The pictures get dropped, while every remaining part of the listing is copied exactly.

+--

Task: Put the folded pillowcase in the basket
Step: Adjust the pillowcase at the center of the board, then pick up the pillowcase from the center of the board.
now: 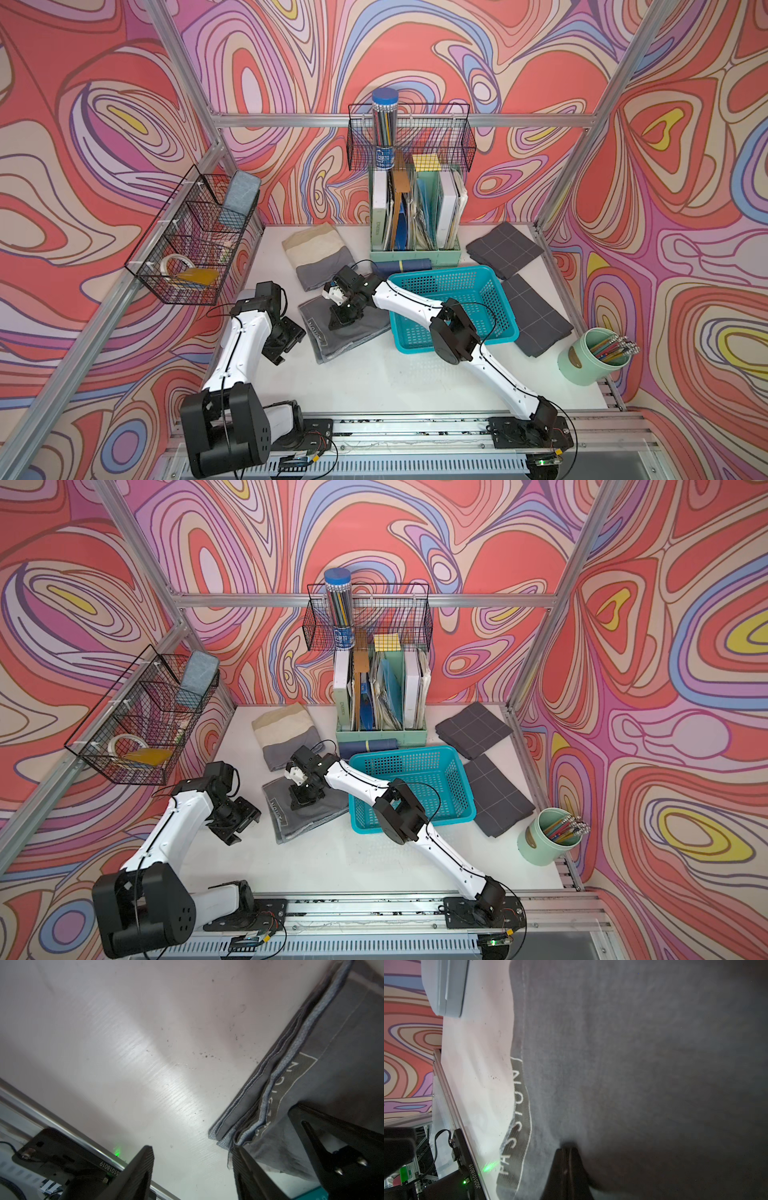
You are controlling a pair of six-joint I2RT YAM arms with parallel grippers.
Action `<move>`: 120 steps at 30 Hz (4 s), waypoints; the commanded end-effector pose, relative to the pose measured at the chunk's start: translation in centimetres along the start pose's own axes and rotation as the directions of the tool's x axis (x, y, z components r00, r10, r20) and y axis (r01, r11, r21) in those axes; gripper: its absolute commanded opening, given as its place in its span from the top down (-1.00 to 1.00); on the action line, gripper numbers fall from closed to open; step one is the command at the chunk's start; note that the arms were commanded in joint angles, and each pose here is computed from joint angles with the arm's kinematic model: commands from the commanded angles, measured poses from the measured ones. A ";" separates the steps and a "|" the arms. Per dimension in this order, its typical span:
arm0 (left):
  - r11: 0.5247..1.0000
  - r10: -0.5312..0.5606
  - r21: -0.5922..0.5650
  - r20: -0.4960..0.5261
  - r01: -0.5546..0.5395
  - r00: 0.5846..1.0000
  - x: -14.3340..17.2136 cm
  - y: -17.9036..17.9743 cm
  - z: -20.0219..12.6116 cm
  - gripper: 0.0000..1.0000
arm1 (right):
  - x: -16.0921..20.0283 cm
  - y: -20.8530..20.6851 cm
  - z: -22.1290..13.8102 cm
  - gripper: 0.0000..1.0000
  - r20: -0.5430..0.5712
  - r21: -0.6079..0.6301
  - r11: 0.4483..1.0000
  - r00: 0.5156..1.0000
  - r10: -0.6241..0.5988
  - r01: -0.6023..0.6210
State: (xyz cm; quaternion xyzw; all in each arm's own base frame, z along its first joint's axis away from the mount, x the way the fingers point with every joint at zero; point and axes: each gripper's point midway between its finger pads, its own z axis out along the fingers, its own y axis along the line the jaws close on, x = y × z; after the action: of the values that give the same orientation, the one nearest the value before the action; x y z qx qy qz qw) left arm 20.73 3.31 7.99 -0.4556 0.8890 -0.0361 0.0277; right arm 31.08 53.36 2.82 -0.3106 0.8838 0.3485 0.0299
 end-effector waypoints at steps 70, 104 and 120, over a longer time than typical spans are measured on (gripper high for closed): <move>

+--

**Written solution:**
Task: Put the folded pillowcase in the basket
Step: Adjust the pillowcase at the center of the board, then pick up the pillowcase from the center of the board.
now: 
You are controlling a pair of six-joint I2RT YAM arms with parallel grippers.
Action `<move>`: 120 steps at 30 Hz (4 s), waypoints; the commanded end-effector pose, relative to the pose measured at the chunk's start: translation in centimetres along the start pose's own axes and rotation as the directions of the tool's x axis (x, y, z components r00, r10, r20) and y axis (r01, r11, r21) in those axes; gripper: its absolute commanded opening, given as its place in its span from the top down (-1.00 to 1.00); on the action line, gripper numbers fall from closed to open; step one is the command at the chunk's start; note that the arms were commanded in joint angles, and each pose here is computed from joint angles with the arm's kinematic model: commands from the commanded angles, measured poses from the measured ones. A ";" separates the steps and a "|" the arms. Per dimension in this order, its typical span:
arm0 (left):
  - r11: 0.5247..1.0000
  - r10: -0.5312..0.5606
  - r21: -0.5922..0.5650
  - r20: -0.4960..0.5261
  - r01: -0.5546..0.5395
  - r00: 0.5846..1.0000
  - x: -14.3340..17.2136 cm
  - y: -17.9036..17.9743 cm
  - z: -20.0219..12.6116 cm
  - gripper: 0.0000..1.0000
arm1 (right):
  - x: -16.0921..20.0283 cm
  - y: -20.8530..20.6851 cm
  - z: -22.1290..13.8102 cm
  - gripper: 0.0000..1.0000
  - r20: -0.5430..0.5712
  - r21: -0.6079..0.6301
  - r11: 0.4483..1.0000
  - r00: 0.5156..1.0000
  - r10: -0.6241..0.5988
  - r01: -0.6023..0.6210
State: (xyz cm; quaternion xyzw; all in each arm's own base frame, z along its first joint's axis away from the mount, x the way the fingers point with every joint at zero; point and axes: each gripper's point midway between its finger pads, its own z axis out along the fingers, its own y axis along the line the jaws close on, x = y × z; after the action: of the values that give the same orientation, the one nearest the value before the action; x y z qx qy qz qw) left arm 20.73 3.31 7.99 -0.4556 0.8890 -0.0361 0.0277; right arm 31.08 53.36 2.82 -0.3106 0.8838 0.3485 0.0299
 end-effector waypoints at steps 70, 104 and 120, over a longer time than typical spans are measured on (gripper high for closed): <move>

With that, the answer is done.